--- SUPPLIED DATA ---
================
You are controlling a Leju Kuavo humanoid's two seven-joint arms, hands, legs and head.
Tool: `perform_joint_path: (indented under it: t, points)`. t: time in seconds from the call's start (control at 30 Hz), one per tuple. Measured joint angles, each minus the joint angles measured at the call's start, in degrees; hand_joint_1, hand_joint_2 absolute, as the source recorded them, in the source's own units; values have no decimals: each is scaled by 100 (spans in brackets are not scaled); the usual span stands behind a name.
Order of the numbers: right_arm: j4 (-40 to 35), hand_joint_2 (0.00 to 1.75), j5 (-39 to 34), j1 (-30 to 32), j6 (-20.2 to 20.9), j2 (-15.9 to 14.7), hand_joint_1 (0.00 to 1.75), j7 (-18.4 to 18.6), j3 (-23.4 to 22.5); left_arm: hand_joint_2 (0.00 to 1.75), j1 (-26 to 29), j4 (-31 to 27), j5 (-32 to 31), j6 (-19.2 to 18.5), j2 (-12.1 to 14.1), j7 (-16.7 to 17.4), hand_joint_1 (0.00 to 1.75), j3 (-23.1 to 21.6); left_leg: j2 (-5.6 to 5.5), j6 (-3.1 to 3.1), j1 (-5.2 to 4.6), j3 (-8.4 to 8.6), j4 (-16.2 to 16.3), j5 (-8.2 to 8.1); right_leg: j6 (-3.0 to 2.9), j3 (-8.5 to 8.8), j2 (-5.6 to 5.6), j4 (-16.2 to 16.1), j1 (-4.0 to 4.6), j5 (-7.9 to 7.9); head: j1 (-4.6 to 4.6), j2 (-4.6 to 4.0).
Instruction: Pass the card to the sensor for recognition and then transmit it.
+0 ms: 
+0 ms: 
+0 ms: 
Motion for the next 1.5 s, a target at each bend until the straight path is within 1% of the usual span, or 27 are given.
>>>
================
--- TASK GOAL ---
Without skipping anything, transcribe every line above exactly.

--- ANSWER BELOW ---
You are controlling a Leju Kuavo humanoid's two seven-joint arms, hands, legs and head.
Tool: `perform_joint_path: (indented under it: t, points)`. t: time in seconds from the call's start (control at 30 Hz), one per tuple. Measured joint angles, each minus the joint angles measured at the call's start, in degrees; hand_joint_1, hand_joint_2 absolute, as the source recorded them, in the source's own units; values have no decimals: each is scaled by 100 (spans in brackets are not scaled); the usual span stands behind a name.
Order of the numbers: right_arm: j4 (-40 to 35), hand_joint_2 (0.00 to 1.75), j5 (-39 to 34), j1 (-30 to 32), j6 (-20.2 to 20.9), j2 (-15.9 to 14.7), hand_joint_1 (0.00 to 1.75), j7 (-18.4 to 18.6), j3 (-23.4 to 22.5); left_arm: hand_joint_2 (0.00 to 1.75), j1 (-26 to 29), j4 (-31 to 27), j5 (-32 to 31), j6 (-19.2 to 18.5), j2 (-12.1 to 14.1), j7 (-16.7 to 17.4), hand_joint_1 (0.00 to 1.75), j3 (-23.1 to 21.6); left_leg: j2 (-5.6 to 5.5), j6 (-3.1 to 3.1), j1 (-5.2 to 4.6), j3 (-8.4 to 8.6), j4 (-16.2 to 16.3), j5 (-8.2 to 8.1); right_leg: j6 (-3.0 to 2.9), j3 (-8.5 to 8.8), j2 (-5.6 to 5.6), j4 (-16.2 to 16.1), j1 (-4.0 to 4.6), j5 (-7.9 to 7.9); head: j1 (-4.6 to 4.6), j2 (-4.6 to 4.0).
Instruction: Pass the card to the sensor for recognition and then transmit it.
+0 ms: 
+0 ms: 
+0 ms: 
Motion for the next 1.5 s, a target at each bend until the straight path is within 1% of the usual span, or 27 are given.
>>>

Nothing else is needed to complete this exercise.